Non c’è turismo senza l’Etna. “Non esiste promozione turistica taorminese senza l’Etna e il suo parco regionale, che va gestito con lungimiranza adottando strumenti applicabili ai parchi ecosostenibili di vulcani attivi. Il processo Aetna al tribunale di Catania, grazie al lavoro della Guardia di Finanza e dei sostituti procuratori, contribuirà a fare luce sulla gestione trentennale di connivenze tra funzionari comunali e imprenditori monopolisti che hanno avvilito l’identità turistica del versante nord dell’Etna. Ma ciò non basterà ad invertire la tendenza di particolarismi di natura politica che ancora oggi caratterizzano l’azione di comuni come Linguaglossa e Castiglione di Sicilia. Le recenti vicissitudini dei bandi di gara per la concessione di attività imprenditoriali sul versante nord delineano la scarsa capacità degli attuali amministratori nel gestire la cosa pubblica con criteri oggettivi basati sulle regole del mercato. Tutto ciò a discapito degli imprenditori seri e coscienziosi dei comuni etnei sopra menzionati”.

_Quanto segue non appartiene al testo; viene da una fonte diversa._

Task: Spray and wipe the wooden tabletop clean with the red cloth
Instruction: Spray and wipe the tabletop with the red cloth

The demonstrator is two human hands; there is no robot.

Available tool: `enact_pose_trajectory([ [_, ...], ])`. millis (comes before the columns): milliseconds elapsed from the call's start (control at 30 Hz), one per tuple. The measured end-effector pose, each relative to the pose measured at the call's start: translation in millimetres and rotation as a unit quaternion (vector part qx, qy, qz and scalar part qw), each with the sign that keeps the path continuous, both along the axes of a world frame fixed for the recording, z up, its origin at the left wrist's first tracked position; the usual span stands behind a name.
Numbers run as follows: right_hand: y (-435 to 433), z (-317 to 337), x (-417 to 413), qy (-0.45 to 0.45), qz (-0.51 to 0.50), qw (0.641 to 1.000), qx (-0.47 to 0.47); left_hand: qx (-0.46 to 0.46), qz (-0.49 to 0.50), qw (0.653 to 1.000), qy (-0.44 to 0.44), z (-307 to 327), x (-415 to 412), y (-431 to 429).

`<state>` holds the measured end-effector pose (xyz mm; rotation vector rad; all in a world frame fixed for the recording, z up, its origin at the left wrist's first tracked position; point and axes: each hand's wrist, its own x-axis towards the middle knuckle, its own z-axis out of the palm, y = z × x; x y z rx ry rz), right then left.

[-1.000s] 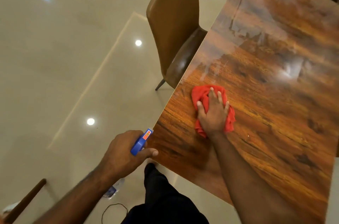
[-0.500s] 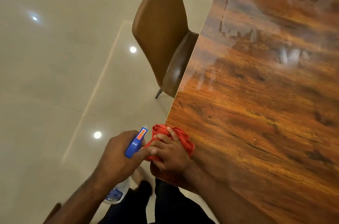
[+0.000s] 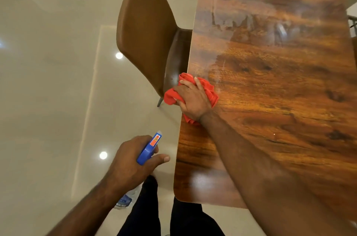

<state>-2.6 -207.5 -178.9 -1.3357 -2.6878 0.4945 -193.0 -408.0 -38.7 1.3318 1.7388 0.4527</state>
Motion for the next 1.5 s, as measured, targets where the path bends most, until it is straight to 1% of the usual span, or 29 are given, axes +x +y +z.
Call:
enact_pose_trajectory([
  [67, -32, -2, 6, 0.028, -0.011, 1.0, 0.005, 0.008, -0.018, 1.0, -0.004, 1, -12, 10],
  [200, -86, -8, 42, 0.026, 0.101, 0.994, -0.037, 0.009, -0.047, 0.999, -0.011, 3, -32, 34],
  [267, -81, -9, 58, 0.026, 0.101, 0.994, -0.035, 0.01, -0.062, 0.998, -0.013, 1, -40, 45],
  [300, -73, -10, 62, 0.033, 0.076, 0.996, -0.027, 0.015, -0.071, 0.997, -0.011, 0, -44, 50],
  [333, -63, -11, 67, 0.043, 0.03, 0.998, -0.017, 0.02, -0.079, 0.997, -0.011, -1, -47, 53],
  [367, -52, -13, 69, 0.051, -0.041, 0.998, -0.005, 0.022, -0.086, 0.996, -0.012, -2, -49, 57],
  [400, -40, -16, 74, 0.057, -0.13, 0.99, 0.008, 0.021, -0.088, 0.996, -0.016, -2, -51, 60],
  [433, -29, -17, 78, 0.059, -0.227, 0.972, 0.023, 0.018, -0.089, 0.996, -0.019, -2, -53, 62],
  [500, -7, -20, 84, 0.06, -0.4, 0.913, 0.054, 0.019, -0.101, 0.994, -0.023, -2, -59, 66],
  [533, 2, -21, 84, 0.057, -0.462, 0.883, 0.06, 0.022, -0.106, 0.994, -0.027, -2, -62, 67],
  [567, 11, -21, 82, 0.05, -0.505, 0.86, 0.058, 0.026, -0.11, 0.993, -0.033, -2, -65, 68],
  [600, 17, -20, 76, 0.041, -0.53, 0.846, 0.054, 0.03, -0.114, 0.992, -0.039, -2, -67, 70],
  [633, 21, -18, 66, 0.036, -0.535, 0.843, 0.05, 0.033, -0.117, 0.992, -0.043, -3, -70, 71],
  [667, 24, -16, 52, 0.034, -0.524, 0.85, 0.045, 0.034, -0.118, 0.991, -0.048, -4, -72, 72],
  [700, 26, -14, 35, 0.034, -0.496, 0.867, 0.039, 0.032, -0.119, 0.991, -0.051, -6, -74, 73],
  [767, 26, -12, -2, 0.031, -0.406, 0.913, 0.03, 0.026, -0.124, 0.99, -0.054, -9, -78, 73],
  [833, 21, -14, -33, 0.026, -0.316, 0.948, 0.025, 0.035, -0.138, 0.988, -0.052, -12, -79, 74],
  [933, -4, -17, -39, 0.022, -0.235, 0.972, 0.024, 0.049, -0.156, 0.986, -0.043, -11, -78, 75],
  [1100, -98, -12, -9, 0.094, -0.181, 0.979, 0.012, 0.068, -0.167, 0.983, -0.036, 0, -75, 80],
  [1267, -195, -6, -4, 0.085, -0.18, 0.98, -0.01, 0.056, -0.114, 0.992, -0.004, 4, -61, 96],
  [1367, -218, -7, -9, 0.07, -0.202, 0.977, -0.007, 0.053, -0.074, 0.996, -0.011, 9, -47, 106],
  [1500, -218, -8, -13, 0.074, -0.225, 0.972, 0.001, 0.06, -0.063, 0.996, -0.009, 10, -35, 124],
])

Beni culturali. “Manca lo spazio per affrontare la non procrastinabile riforma della gestione dei Beni Culturali e delle Soprintendenze siciliane. Impensabile che si continui a gestire il Teatro Antico come se fosse un corpo estraneo al contesto socio-economico della Città di Taormina, a uso e consumo di una classe dirigente di burocrati regionali politicizzati nonché di imprenditori avidi di guadagno. Vergognoso l’abbandono delle Terme romane, dei pavimenti musivi, di cisterne come le naumachie e di monumenti minori completamente relegati nel dimenticatoio. L’incuria in cui versano il Palazzo Corvaia, gioiello quattrocentesco della città o la Villa comunale le cui caratteristiche torrette sopravvivono in condizioni pietose e a rischio crollo, gridano vendetta nei confronti di un sistema politico-amministrativo e regionale che è giunto al capolinea da parecchio tempo”.

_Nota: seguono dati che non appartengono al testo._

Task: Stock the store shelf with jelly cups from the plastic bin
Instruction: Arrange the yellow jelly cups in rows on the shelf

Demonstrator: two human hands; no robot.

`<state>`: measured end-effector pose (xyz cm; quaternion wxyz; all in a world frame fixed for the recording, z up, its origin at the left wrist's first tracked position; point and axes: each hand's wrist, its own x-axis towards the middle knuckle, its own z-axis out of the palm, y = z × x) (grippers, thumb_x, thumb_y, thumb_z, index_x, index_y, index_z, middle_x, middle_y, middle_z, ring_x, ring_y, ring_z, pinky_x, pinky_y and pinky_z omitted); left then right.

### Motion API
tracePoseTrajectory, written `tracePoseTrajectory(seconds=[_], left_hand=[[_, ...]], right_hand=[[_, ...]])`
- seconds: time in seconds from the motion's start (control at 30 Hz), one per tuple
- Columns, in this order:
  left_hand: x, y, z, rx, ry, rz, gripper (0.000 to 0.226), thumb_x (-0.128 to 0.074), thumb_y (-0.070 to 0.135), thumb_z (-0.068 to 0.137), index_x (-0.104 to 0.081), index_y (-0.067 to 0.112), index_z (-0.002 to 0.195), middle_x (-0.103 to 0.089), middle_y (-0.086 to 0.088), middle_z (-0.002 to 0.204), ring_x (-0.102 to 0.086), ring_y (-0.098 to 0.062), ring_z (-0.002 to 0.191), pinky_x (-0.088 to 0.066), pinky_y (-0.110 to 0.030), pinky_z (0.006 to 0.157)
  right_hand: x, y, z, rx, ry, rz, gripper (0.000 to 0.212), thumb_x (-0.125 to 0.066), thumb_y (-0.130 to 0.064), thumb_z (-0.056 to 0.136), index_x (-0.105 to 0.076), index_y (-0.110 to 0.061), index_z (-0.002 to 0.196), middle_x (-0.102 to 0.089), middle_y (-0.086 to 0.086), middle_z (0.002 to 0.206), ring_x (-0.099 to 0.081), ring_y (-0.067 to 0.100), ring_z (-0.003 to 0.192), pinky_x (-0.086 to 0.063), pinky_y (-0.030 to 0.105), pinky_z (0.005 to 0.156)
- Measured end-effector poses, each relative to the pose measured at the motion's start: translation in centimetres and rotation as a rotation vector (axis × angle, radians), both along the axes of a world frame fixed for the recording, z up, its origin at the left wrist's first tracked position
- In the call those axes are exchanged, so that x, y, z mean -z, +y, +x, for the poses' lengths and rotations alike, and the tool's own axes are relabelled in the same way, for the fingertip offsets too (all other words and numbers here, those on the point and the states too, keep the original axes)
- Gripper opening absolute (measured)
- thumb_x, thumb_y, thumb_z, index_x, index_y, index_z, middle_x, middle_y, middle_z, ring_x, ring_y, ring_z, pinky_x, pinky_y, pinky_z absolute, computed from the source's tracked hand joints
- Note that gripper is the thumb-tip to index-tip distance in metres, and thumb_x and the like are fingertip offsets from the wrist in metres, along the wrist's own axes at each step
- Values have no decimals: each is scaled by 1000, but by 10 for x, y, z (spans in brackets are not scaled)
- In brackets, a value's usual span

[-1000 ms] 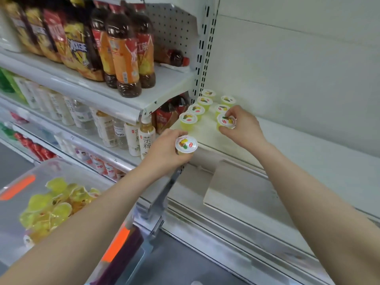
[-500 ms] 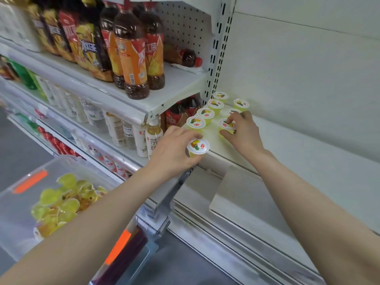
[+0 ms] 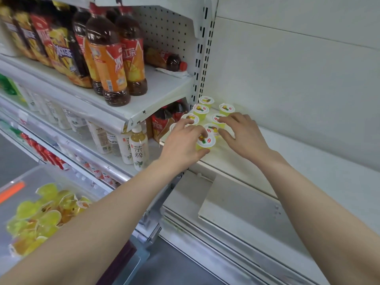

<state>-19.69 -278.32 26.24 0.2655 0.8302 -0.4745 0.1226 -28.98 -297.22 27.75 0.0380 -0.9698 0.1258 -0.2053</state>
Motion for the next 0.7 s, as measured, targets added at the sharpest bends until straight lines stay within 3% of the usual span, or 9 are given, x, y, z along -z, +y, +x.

Le frazioni. “Svariati altri argomenti e ragionamenti andrebbero sviluppati in merito al PalaCongressi, alla piscina comunale, all’Asm, tuttora in cerca d’identità, alle proprietà immobili del comune, alla stazione ferroviaria di Taormina-Giardini, alle numerose problematiche che avviliscono le frazioni di Mazzeo, di Spisone Mazzarò Isola Bella Villagonia, di Mastrissa, di Bruderi, di Chianchitta e di Trapitello, tutte portatrici di potenzialità svilite e mai espresse da una classe dirigente disattenta e inappropriata, salvo poche e sparute eccezioni”.

Viabilità da cambiare. “Il Coronavirus ha portato qualcosa di positivo: la ZTL. Nessuno s’immagini, a ripresa avviata, di riproporre il Corso Umberto I alla stregua di un’area di scarico delle merci come è avvenuto prima dell’epidemia. Nessuno s’illuda di non modificare il traffico veicolare nelle piazze San Pancrazio e Sant’Antonio e di esimersi dal mettere mano ad un piano attuabile della viabilità”.

La risposta. “E’ mia convinzione che alla severa lezione imparata da questa tragedia possa e debba corrispondere una risposta della cittadinanza all’altezza delle esigenze di una nuova Taormina, di un rinnovato modo di accoglienza e di una visione lungimirante per proiettare la Città di Taormina con il suo grande comprensorio turistico alla conquista dei migliori mercati internazionali. Sfruttiamo al meglio quest’anno 2020 e appena sarà possibile incontriamoci nuovamente e organizziamo il lavoro da compiere per la ripresa della stagione turistica 2021. Se Dio vuole”.